▸ ABOUT THIS EXERCISE
Copy out the entries exactly, and wherever a picture appears, leave it out.

[Records drawn from a dataset]
☆ ☆ ☆ ☆ ☆ ☆ ☆

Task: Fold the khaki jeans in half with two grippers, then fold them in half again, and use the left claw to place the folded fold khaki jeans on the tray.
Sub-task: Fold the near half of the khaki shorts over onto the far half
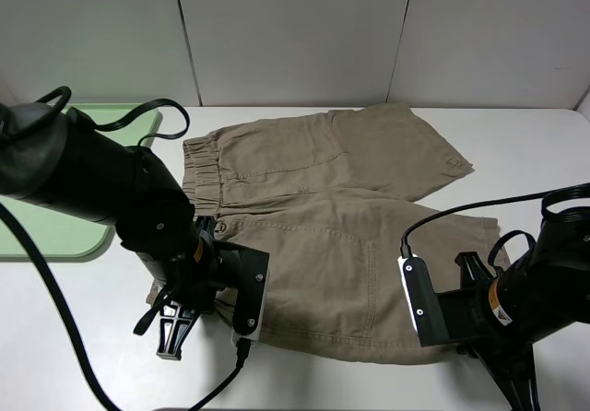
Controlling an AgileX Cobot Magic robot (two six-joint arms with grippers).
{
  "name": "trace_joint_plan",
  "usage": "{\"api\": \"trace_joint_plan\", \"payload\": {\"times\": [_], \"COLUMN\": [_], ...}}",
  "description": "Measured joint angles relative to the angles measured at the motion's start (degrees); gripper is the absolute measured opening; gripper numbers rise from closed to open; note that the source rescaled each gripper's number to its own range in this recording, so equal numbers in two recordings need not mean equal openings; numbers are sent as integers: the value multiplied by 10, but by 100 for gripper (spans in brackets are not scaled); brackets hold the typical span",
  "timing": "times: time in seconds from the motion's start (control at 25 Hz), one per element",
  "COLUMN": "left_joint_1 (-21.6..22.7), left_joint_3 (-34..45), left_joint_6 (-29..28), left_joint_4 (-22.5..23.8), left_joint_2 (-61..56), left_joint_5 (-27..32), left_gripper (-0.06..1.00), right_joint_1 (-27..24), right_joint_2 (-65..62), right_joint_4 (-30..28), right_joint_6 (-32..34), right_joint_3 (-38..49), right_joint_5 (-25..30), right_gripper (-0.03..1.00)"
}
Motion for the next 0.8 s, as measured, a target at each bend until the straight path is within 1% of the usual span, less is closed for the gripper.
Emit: {"api": "trace_joint_plan", "payload": {"times": [0.2, 0.32, 0.44, 0.56, 0.8], "left_joint_1": [0, 0, 0, 0, 0], "left_joint_3": [0, 0, 3, 4, 5], "left_joint_6": [0, 0, 0, 0, 0], "left_joint_4": [14, 15, 17, 17, 19], "left_joint_2": [0, 0, -10, -43, -132], "left_joint_5": [-1, 1, 5, 21, 44], "left_gripper": [0, 0, 0, 0, 0], "right_joint_1": [0, 0, 0, 0, 0], "right_joint_2": [-21, -59, -107, -161, -266], "right_joint_4": [0, 0, 5, 13, 39], "right_joint_6": [0, 4, 22, 41, 48], "right_joint_3": [0, 1, 1, 2, 2], "right_joint_5": [15, 35, 56, 81, 143], "right_gripper": [0, 0, 0, 0, 0]}}
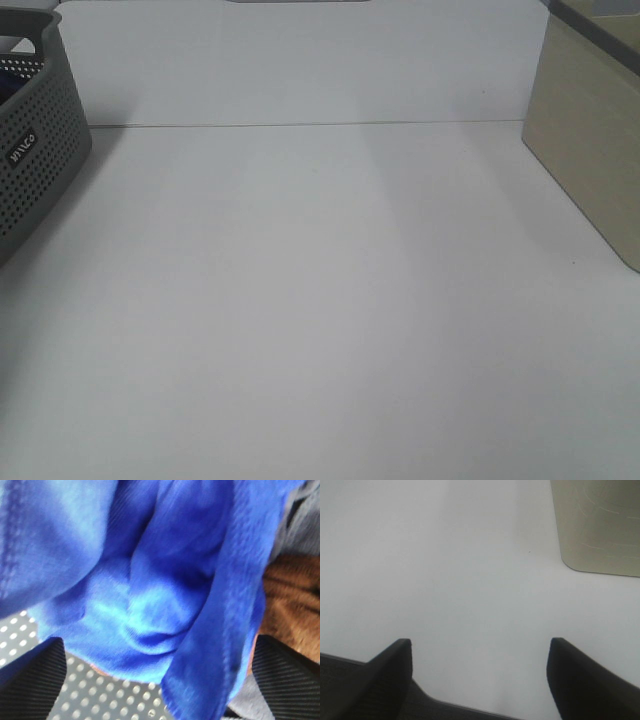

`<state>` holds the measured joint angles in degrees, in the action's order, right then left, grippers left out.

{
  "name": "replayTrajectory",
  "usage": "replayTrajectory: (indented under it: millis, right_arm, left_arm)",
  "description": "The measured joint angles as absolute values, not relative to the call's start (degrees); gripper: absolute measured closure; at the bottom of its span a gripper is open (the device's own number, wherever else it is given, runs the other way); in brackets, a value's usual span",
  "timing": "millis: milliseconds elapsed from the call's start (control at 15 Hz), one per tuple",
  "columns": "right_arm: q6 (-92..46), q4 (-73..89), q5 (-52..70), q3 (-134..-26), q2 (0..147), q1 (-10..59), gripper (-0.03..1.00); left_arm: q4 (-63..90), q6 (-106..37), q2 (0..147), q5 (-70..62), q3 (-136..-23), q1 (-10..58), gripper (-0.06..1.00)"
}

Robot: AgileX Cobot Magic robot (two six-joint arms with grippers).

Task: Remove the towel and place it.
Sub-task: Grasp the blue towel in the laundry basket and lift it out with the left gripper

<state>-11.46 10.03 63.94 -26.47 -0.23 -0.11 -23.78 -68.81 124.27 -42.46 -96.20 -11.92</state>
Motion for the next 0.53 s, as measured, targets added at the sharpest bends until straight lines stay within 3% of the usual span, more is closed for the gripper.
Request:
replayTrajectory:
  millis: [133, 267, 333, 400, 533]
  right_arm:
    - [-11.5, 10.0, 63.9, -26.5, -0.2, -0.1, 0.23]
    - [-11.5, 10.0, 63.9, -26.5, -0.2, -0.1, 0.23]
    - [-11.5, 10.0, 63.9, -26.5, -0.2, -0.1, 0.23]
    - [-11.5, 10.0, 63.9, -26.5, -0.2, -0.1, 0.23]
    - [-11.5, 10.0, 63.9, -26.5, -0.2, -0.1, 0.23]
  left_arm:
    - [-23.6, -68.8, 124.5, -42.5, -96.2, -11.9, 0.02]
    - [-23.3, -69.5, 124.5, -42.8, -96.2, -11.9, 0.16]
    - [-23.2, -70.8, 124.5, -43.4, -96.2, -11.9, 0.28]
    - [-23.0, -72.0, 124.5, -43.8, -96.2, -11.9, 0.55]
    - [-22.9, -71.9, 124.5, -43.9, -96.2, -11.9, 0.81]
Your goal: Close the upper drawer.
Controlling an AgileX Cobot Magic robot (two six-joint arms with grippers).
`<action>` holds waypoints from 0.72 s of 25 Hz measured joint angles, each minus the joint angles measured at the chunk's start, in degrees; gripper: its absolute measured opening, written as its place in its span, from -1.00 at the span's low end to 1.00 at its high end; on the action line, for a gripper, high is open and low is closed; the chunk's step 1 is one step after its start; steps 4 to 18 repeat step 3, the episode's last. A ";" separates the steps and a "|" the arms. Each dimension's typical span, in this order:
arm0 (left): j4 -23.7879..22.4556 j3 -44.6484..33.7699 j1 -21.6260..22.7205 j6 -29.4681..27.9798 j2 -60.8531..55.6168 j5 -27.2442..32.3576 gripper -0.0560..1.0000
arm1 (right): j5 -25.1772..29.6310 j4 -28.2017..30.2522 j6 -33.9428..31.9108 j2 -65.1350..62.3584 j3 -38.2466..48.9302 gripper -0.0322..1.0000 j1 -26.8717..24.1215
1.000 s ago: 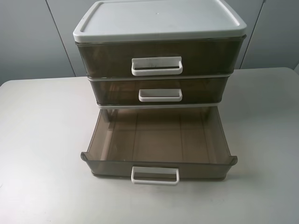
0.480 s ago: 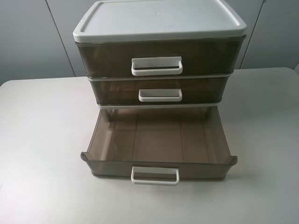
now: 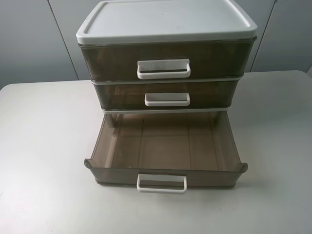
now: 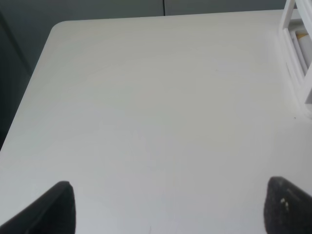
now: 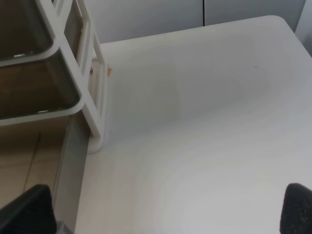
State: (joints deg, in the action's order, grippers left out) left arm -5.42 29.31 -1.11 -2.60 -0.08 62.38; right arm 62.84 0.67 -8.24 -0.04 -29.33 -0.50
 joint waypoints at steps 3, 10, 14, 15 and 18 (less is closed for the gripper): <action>0.00 0.00 0.00 0.00 0.00 0.00 0.51 | 0.00 0.00 0.00 0.00 0.00 0.41 0.00; 0.00 0.00 0.00 0.00 0.00 0.00 0.51 | 0.00 0.00 0.00 0.00 0.00 0.41 0.00; 0.00 0.00 0.00 0.00 0.00 0.00 0.51 | 0.00 0.00 0.00 0.00 0.00 0.41 0.00; 0.00 0.00 0.00 0.00 0.00 0.00 0.51 | 0.00 0.00 0.00 0.00 0.00 0.41 0.00; 0.00 0.00 0.00 0.00 0.00 0.00 0.51 | 0.00 0.00 0.00 0.00 0.00 0.41 0.00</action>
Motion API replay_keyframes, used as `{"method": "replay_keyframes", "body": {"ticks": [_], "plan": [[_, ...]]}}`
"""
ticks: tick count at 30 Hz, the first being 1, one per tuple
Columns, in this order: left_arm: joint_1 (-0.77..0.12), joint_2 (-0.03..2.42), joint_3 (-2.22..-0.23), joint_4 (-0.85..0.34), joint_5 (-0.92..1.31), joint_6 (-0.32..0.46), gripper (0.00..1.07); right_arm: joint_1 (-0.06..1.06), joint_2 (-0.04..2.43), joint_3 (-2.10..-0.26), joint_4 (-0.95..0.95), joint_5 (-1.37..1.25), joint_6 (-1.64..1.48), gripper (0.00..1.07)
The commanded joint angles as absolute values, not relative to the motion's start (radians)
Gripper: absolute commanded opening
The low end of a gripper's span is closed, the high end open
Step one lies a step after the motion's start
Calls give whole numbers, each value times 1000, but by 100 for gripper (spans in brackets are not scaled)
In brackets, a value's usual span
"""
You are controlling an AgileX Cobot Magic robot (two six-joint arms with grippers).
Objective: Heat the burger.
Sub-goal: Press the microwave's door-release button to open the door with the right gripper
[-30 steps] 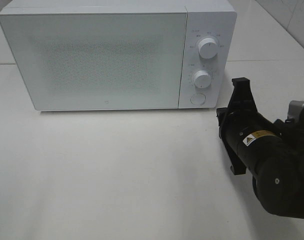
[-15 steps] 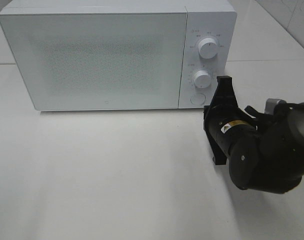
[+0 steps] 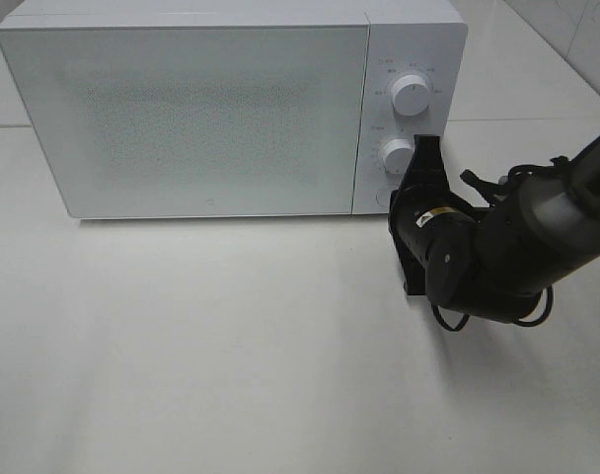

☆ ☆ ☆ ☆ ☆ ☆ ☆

▸ ANSWER TO THIS EXERCISE
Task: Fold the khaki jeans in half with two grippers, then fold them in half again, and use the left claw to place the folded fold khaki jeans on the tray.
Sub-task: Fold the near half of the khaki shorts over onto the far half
Controlling an AgileX Cobot Magic robot (two six-joint arms with grippers).
{
  "name": "trace_joint_plan",
  "usage": "{\"api\": \"trace_joint_plan\", \"payload\": {\"times\": [_], \"COLUMN\": [_], ...}}",
  "description": "Measured joint angles relative to the angles measured at the motion's start (degrees); gripper is the absolute measured opening; gripper numbers rise from closed to open; note that the source rescaled each gripper's number to its own range in this recording, so equal numbers in two recordings need not mean equal openings; numbers are sent as integers: the value multiplied by 10, but by 100 for gripper (spans in brackets are not scaled); brackets hold the typical span",
  "timing": "times: time in seconds from the motion's start (control at 25 Hz), one per element",
  "COLUMN": "left_joint_1 (-21.6..22.7), left_joint_3 (-34..45), left_joint_6 (-29..28), left_joint_4 (-22.5..23.8), left_joint_2 (-61..56), left_joint_5 (-27..32), left_gripper (-0.06..1.00), right_joint_1 (-27..24), right_joint_2 (-65..62), right_joint_4 (-30..28), right_joint_6 (-32..34), right_joint_3 (-38..49), right_joint_5 (-25..30), right_gripper (-0.03..1.00)"
}
Motion for the next 0.8 s, as measured, a target at each bend until the straight path is within 1% of the usual span, less is closed for the gripper.
Emit: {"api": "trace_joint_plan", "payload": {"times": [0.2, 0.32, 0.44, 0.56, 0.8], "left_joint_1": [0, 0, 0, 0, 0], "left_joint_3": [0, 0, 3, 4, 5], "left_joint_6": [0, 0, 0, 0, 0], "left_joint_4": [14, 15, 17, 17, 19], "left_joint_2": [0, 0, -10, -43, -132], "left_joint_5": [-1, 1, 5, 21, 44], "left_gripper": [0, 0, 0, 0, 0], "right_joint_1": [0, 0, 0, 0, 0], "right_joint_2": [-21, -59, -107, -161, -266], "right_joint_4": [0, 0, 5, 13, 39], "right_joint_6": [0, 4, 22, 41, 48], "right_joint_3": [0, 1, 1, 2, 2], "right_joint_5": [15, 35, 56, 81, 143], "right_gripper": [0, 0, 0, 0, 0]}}

`<state>` holds the measured joint angles in degrees, in the action's order, right then left, grippers left out.

{
  "name": "replayTrajectory",
  "usage": "replayTrajectory: (indented under it: millis, right_arm, left_arm)",
  "description": "The measured joint angles as absolute values, not relative to the call's start (degrees); gripper: absolute measured closure; at the bottom of its span a gripper is open (the device's own number, wherever else it is given, runs the other way); in brackets, a value's usual span",
  "timing": "millis: milliseconds elapsed from the call's start (control at 15 Hz), one per tuple",
  "columns": "right_arm: q6 (-92..46), q4 (-73..89), q5 (-52..70), q3 (-134..-26), q2 (0..147), q1 (-10..59), gripper (-0.03..1.00); left_arm: q4 (-63..90), q6 (-106..37), q2 (0..147), q5 (-70..62), q3 (-136..-23), q1 (-10..58), gripper (-0.06..1.00)"
}

Robot: AgileX Cobot Magic robot (two six-joint arms with grippers).

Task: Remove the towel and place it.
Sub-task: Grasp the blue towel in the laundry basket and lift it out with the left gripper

<state>-11.46 10.03 63.94 -26.47 -0.23 -0.11 -23.78 -68.81 124.27 -42.46 -96.20 -11.92</state>
Motion for the next 0.53 s, as measured, targets added at the sharpest bends until straight lines stay within 3% of the usual span, more is closed for the gripper.
Request:
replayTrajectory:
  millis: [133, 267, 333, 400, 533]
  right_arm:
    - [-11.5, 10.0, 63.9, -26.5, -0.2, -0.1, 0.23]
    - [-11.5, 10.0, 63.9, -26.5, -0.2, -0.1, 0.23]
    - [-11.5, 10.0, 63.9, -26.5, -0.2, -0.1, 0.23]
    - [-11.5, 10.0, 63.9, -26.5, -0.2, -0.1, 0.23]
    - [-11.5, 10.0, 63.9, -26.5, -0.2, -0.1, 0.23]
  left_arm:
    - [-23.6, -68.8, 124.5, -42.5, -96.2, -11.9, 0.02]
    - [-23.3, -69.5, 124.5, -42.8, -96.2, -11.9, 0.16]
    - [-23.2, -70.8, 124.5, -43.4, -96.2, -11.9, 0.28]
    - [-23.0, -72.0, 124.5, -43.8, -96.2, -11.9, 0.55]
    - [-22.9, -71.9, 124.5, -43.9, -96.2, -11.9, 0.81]
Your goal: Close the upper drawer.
Controlling an AgileX Cobot Magic robot (two six-joint arms with grippers).
`<action>` holds waypoints from 0.72 s of 25 Hz measured joint angles, each minus the joint angles measured at the chunk's start, in degrees; gripper: its absolute measured opening, written as its place in its span, from -1.00 at the span's low end to 1.00 at its high end; on the action line, for a gripper, high is open and low is closed; the chunk's step 1 is one step after its start; steps 4 to 18 repeat step 3, the episode's last. A ";" separates the steps and a "|" the arms. Each dimension's typical span, in this order:
arm0 (left): j4 -23.7879..22.4556 j3 -44.6484..33.7699 j1 -21.6260..22.7205 j6 -29.4681..27.9798 j2 -60.8531..55.6168 j5 -27.2442..32.3576 gripper -0.0560..1.0000
arm1 (right): j5 -25.1772..29.6310 j4 -28.2017..30.2522 j6 -33.9428..31.9108 j2 -65.1350..62.3584 j3 -38.2466..48.9302 gripper -0.0322..1.0000 j1 -26.8717..24.1215
1.000 s ago: 
0.480 s ago: 
now: 
now: 
now: 
State: (joints deg, in the action's order, grippers left out) left arm -5.42 29.31 -1.11 -2.60 -0.08 62.38; right arm 62.84 0.67 -8.24 -0.04 -29.33 -0.50
 joint waypoints at steps 3, 10, 14, 15 and 18 (less is closed for the gripper): <action>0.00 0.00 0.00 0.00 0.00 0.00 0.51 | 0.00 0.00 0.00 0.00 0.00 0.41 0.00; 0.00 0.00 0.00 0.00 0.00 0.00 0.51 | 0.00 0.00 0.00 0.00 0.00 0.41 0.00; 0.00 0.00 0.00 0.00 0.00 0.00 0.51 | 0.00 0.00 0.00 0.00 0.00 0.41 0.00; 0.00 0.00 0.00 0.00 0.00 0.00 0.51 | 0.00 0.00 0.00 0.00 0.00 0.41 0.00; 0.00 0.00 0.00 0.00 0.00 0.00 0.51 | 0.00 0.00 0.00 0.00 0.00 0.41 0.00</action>
Motion API replay_keyframes, used as `{"method": "replay_keyframes", "body": {"ticks": [_], "plan": [[_, ...]]}}`
"""
ticks: tick count at 30 Hz, the first being 1, one per tuple
Columns, in this order: left_arm: joint_1 (-0.77..0.12), joint_2 (-0.03..2.42), joint_3 (-2.22..-0.23), joint_4 (-0.85..0.34), joint_5 (-0.92..1.31), joint_6 (-0.32..0.46), gripper (0.00..1.07); right_arm: joint_1 (-0.06..1.06), joint_2 (-0.04..2.43), joint_3 (-2.10..-0.26), joint_4 (-0.95..0.95), joint_5 (-1.37..1.25), joint_6 (-1.64..1.48), gripper (0.00..1.07)
The commanded joint angles as absolute values, not relative to the motion's start (radians)
Gripper: absolute commanded opening
The low end of a gripper's span is closed, the high end open
Step one lies a step after the motion's start
Calls give whole numbers, each value times 1000, but by 100 for gripper (spans in brackets are not scaled)
In brackets, a value's usual span
"""
You are controlling an AgileX Cobot Magic robot (two six-joint arms with grippers).
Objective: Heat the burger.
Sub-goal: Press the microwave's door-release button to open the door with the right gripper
[-30 steps] 
[-15 steps] 
[+0 steps] 

This output is complete.